[Recorded data]

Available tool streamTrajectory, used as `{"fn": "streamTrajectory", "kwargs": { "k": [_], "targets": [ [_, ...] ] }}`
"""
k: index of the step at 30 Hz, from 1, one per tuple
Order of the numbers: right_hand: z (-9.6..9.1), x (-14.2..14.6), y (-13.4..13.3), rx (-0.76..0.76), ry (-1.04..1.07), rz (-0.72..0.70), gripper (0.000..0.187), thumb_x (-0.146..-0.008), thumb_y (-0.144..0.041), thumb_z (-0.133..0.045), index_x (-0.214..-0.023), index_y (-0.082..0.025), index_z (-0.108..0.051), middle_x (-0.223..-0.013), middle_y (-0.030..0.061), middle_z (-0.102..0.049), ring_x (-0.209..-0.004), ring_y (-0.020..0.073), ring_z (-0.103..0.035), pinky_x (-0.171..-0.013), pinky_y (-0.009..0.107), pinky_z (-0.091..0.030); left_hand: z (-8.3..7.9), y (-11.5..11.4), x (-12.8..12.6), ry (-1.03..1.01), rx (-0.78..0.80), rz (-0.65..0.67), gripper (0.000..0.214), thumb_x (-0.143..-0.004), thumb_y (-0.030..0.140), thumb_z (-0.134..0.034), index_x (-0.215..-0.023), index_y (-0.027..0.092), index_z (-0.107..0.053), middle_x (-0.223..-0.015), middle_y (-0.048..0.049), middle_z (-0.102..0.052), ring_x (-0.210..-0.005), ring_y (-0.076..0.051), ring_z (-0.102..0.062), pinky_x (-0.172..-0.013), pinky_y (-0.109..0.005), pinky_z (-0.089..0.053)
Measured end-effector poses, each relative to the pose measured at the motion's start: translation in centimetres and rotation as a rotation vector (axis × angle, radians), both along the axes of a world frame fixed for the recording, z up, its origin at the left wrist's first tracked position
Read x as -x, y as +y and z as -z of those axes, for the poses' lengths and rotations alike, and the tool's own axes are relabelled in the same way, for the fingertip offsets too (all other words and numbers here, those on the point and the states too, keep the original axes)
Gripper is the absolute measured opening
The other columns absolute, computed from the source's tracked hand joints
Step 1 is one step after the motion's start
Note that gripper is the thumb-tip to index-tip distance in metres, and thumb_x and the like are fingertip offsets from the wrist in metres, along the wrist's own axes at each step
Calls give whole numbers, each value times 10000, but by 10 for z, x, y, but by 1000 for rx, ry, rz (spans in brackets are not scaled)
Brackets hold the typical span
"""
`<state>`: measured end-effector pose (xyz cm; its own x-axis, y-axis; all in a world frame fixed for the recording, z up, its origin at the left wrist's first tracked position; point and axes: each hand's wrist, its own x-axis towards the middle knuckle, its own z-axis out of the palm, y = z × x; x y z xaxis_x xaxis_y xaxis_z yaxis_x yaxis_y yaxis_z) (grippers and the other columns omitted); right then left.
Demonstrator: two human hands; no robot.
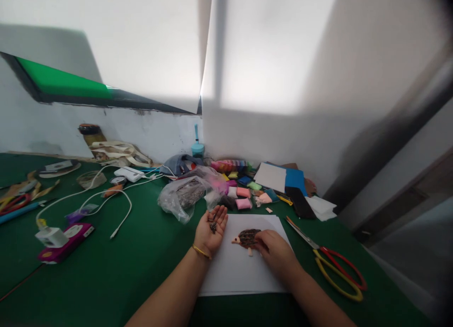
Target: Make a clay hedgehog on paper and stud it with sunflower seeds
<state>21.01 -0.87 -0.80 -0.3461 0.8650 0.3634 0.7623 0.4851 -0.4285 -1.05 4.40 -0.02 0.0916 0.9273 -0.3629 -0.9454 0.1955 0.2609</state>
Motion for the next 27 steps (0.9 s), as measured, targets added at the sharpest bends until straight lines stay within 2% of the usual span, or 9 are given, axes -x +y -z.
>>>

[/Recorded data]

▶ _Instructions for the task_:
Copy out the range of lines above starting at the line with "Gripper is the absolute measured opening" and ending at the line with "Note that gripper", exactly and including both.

▶ _Your response_:
Gripper is the absolute measured opening
The other columns absolute, computed from the source's tracked hand joints
Step 1 is one step after the motion's start
Note that gripper is the thumb-tip to index-tip distance in metres, and thumb_x and the like are fingertip offsets from the wrist in metres, along the wrist's own axes at each step

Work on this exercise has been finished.